What the task asks →
From the listing below, count the lines where the string "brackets" occurs. Give the number, with no other words.

Supplied material →
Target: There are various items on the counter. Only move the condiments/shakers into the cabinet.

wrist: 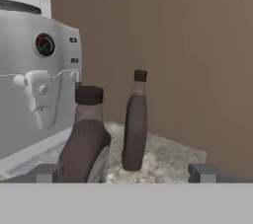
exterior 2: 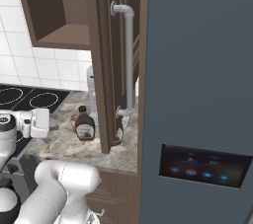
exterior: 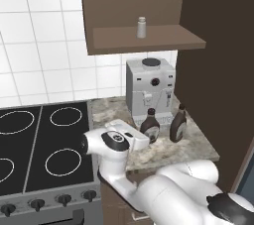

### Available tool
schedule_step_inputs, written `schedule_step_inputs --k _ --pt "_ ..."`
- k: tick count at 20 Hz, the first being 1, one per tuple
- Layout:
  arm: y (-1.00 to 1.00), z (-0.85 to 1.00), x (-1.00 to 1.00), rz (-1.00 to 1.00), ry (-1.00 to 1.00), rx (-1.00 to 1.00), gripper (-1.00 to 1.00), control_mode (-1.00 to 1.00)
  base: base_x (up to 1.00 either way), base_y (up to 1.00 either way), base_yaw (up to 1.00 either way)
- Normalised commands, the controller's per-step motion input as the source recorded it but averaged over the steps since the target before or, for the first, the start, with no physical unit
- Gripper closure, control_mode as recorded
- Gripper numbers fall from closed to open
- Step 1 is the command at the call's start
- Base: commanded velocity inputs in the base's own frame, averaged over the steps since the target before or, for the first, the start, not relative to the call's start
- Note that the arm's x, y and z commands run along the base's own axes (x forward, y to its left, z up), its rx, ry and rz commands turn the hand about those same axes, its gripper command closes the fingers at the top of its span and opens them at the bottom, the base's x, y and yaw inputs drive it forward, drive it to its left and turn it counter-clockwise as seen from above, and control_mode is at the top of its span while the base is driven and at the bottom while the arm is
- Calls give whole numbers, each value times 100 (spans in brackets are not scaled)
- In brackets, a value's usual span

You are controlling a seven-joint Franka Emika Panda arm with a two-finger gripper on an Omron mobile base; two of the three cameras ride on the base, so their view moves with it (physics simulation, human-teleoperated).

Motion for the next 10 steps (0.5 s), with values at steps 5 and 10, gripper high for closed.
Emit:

Answer for this exercise →
2